■ Problem description
For the entries below, print exactly the lines between the line holding "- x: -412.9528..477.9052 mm" and the line holding "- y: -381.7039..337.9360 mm", inclusive, and nothing else.

■ Source records
══════

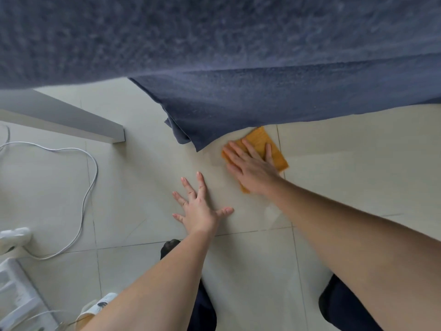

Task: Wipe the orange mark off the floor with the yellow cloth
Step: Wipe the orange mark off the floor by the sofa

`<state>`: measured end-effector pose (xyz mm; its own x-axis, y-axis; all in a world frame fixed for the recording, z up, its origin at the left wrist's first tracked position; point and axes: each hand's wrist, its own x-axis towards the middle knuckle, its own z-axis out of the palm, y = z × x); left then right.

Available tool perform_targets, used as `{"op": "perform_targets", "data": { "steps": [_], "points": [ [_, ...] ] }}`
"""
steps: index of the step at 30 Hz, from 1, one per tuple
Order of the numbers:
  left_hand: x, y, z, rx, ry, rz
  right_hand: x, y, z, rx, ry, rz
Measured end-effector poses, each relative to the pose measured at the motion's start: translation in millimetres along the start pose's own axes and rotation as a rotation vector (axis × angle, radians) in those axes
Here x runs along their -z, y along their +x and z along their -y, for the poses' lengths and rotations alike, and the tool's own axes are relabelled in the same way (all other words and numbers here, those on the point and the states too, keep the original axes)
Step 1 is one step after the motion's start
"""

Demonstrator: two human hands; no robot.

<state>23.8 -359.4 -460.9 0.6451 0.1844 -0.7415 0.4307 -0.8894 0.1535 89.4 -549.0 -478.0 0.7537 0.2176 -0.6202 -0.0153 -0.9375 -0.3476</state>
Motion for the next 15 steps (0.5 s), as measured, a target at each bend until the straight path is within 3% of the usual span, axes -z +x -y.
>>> {"op": "perform_targets", "data": {
  "steps": [5, 9, 15],
  "points": [
    [0, 0, -1, -0.001, -0.004, 0.013, 47, 25, -76, -0.270, 0.066, -0.119],
    [-1, 2, -1, 0.004, 0.003, 0.015, 40, -37, -151, -0.408, 0.163, -0.114],
    [-1, 1, -1, 0.005, -0.003, 0.015, -61, -130, -95, -0.448, 0.267, -0.099]
  ]
}}
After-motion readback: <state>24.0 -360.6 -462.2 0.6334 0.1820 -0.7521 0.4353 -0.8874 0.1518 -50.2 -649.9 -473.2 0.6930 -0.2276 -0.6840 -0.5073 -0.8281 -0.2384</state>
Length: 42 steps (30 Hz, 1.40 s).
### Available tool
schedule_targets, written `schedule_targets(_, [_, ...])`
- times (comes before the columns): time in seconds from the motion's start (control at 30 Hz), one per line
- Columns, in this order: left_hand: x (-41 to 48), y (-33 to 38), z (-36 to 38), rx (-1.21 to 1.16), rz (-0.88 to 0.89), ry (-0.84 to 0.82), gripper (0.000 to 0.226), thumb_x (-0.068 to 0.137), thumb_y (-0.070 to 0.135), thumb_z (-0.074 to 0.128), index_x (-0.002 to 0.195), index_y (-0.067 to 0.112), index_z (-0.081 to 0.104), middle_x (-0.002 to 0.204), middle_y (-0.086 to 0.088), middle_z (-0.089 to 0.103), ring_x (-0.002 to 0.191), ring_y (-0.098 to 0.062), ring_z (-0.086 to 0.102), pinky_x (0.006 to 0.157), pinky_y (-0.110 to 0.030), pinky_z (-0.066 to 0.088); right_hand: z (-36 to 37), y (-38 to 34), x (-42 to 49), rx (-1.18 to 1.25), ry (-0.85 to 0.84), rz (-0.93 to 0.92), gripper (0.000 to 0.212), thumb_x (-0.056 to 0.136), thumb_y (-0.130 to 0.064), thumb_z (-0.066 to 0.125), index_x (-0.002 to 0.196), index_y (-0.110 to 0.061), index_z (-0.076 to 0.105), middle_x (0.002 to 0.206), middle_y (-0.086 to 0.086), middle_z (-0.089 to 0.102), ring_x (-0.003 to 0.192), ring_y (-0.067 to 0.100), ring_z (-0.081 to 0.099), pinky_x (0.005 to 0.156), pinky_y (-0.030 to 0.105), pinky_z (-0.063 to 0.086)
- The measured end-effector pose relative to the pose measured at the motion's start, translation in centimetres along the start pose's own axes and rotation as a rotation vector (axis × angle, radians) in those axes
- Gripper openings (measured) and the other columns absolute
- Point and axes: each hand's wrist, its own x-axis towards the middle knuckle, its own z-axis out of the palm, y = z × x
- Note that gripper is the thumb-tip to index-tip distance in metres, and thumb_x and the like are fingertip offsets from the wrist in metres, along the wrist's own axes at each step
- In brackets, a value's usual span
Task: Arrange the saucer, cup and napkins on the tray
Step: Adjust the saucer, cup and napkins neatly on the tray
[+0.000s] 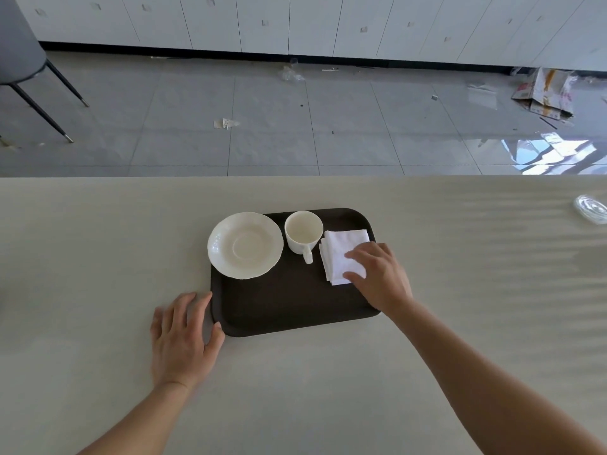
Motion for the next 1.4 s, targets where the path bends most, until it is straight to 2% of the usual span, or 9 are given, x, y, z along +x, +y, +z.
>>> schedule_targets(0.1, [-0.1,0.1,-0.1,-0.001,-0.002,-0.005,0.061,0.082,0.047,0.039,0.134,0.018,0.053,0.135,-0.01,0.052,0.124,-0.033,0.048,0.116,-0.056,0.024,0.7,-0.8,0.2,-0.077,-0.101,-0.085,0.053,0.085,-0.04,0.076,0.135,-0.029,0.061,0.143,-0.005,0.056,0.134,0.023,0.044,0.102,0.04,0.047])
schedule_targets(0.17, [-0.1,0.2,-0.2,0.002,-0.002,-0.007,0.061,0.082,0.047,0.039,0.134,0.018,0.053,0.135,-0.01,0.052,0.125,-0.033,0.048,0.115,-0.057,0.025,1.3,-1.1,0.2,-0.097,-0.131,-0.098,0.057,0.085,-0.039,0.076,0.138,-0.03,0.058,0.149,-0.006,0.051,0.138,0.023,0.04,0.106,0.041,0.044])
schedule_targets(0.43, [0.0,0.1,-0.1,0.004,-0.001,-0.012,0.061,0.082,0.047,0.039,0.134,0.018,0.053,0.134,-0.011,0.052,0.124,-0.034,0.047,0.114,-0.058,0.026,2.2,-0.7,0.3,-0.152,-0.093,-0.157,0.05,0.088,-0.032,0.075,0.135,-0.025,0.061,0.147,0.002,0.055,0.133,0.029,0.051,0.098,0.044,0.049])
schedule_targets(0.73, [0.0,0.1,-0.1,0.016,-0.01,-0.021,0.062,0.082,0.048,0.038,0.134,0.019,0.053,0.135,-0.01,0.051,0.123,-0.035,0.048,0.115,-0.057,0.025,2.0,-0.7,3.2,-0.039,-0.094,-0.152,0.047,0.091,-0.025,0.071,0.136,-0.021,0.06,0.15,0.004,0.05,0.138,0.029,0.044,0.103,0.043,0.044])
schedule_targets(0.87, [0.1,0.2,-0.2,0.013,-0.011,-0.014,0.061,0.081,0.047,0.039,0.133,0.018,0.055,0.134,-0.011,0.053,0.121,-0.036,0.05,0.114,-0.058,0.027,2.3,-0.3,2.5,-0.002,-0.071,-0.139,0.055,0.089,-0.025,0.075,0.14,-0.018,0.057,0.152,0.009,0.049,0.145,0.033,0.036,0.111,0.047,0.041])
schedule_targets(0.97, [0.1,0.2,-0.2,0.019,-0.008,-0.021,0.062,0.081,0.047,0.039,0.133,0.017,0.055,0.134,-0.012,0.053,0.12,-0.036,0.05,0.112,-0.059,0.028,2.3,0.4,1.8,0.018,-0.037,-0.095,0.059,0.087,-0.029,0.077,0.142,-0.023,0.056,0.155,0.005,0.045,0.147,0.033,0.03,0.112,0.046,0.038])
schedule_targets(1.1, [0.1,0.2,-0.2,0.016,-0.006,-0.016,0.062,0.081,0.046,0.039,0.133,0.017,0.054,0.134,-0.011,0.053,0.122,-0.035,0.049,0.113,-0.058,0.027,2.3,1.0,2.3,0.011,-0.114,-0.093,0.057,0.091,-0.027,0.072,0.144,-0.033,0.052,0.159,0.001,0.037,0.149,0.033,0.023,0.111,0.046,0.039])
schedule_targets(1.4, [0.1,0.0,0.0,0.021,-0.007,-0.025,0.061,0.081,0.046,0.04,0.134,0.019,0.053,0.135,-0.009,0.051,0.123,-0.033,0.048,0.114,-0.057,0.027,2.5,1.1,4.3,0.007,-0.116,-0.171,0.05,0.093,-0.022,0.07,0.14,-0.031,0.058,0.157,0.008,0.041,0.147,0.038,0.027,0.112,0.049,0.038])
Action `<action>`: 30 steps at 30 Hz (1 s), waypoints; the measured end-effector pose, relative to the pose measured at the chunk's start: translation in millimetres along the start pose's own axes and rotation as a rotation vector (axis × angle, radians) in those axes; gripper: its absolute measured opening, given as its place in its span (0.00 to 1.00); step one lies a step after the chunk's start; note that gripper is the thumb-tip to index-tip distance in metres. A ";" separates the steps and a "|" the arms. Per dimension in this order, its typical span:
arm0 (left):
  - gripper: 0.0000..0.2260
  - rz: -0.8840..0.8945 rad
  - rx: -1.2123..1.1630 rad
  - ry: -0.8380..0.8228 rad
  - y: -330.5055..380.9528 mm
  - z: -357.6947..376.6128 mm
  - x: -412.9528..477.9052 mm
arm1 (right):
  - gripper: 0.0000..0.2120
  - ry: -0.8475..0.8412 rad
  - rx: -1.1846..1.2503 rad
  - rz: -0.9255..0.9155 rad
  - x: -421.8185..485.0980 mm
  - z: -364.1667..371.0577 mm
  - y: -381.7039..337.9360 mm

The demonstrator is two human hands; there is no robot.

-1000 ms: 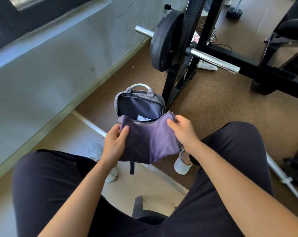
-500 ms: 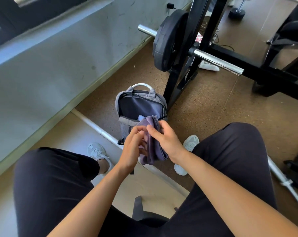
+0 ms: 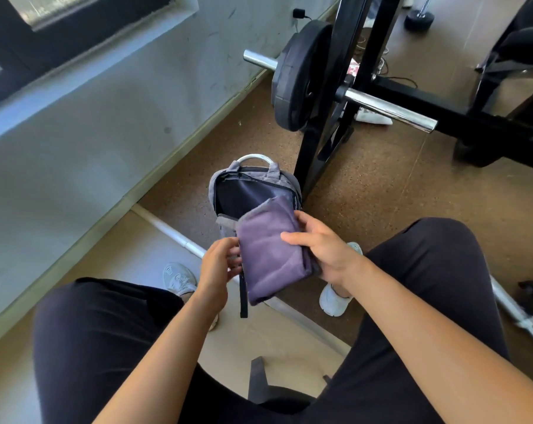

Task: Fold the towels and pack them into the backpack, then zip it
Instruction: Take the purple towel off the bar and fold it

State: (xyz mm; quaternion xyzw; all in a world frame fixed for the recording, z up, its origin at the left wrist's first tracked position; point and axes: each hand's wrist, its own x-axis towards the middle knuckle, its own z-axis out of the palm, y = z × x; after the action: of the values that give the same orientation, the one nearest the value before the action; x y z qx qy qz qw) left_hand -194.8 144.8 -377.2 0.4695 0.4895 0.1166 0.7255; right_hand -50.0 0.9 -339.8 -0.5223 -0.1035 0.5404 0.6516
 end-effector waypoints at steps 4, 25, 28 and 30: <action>0.30 -0.258 -0.251 -0.338 2.6 0.7 -10.1 | 0.24 0.008 0.102 -0.030 1.3 -6.8 -1.0; 0.23 0.217 0.453 -0.495 12.8 -22.7 -4.7 | 0.10 -0.013 -0.512 0.221 -1.2 -32.7 -6.4; 0.21 0.170 0.181 -0.407 14.3 -23.9 -0.8 | 0.10 0.013 -0.274 0.139 0.6 -31.5 -11.9; 0.20 0.154 0.048 -0.440 17.3 -20.4 -3.3 | 0.11 0.021 -0.170 0.097 0.1 -30.2 -14.6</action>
State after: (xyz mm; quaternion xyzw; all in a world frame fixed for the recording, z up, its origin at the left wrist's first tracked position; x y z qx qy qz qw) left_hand -208.1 163.5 -363.2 0.5367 0.2846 0.0548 0.7924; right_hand -20.1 -14.3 -341.3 -0.5858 -0.1167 0.5550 0.5789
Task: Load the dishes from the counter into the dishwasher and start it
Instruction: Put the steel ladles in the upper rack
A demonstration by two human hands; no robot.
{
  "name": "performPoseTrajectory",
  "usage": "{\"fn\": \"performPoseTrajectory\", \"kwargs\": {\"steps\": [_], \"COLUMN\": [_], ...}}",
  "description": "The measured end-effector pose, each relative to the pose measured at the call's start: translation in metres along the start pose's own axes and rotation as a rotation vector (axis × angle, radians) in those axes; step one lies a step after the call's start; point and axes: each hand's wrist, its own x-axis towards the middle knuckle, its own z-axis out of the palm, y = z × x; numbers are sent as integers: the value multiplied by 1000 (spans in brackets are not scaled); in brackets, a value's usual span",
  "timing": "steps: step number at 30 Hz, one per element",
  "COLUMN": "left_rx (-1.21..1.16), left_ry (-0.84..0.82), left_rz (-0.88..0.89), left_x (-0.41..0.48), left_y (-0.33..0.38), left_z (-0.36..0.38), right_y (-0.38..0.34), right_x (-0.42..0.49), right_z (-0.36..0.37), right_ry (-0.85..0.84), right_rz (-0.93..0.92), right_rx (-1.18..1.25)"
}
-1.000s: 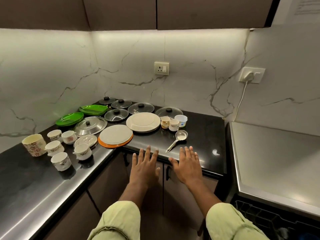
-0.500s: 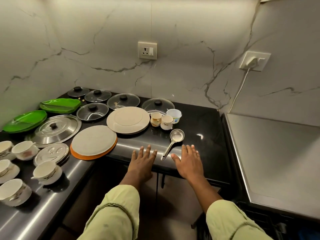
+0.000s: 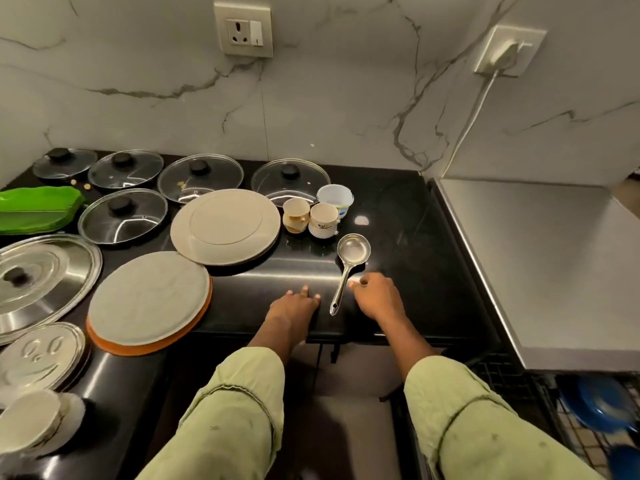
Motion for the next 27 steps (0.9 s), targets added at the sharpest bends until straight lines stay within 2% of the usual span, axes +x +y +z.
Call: {"fn": "performPoseTrajectory", "kwargs": {"steps": [6,11,19,27], "left_rx": [36,29,18,-41], "left_ry": [-19,-20,-27,1], "left_rz": [42,47,50,4], "left_x": [6,9,6,3], "left_y": [-5,-7,-9,-5], "left_z": [-2,-1,-3,3], "right_y": [-15,-21,-12,19], "right_x": [32,49,52,11], "right_z": [22,36,37,23], "right_ry": [20,26,-56,-136], "right_rz": [187,292,351,337], "right_rx": [341,433,591,774]}}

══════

■ Completed task
  - x: -412.9528..477.9052 mm
arm1 (right):
  - gripper: 0.0000..0.2120
  - ry: -0.8475..0.8412 rad
  - rx: -1.1846..1.2503 rad
  - rz: -0.9255..0.9155 rad
  - x: -421.8185..485.0980 mm
  - z: -364.1667..371.0577 mm
  - y: -381.7039..337.9360 mm

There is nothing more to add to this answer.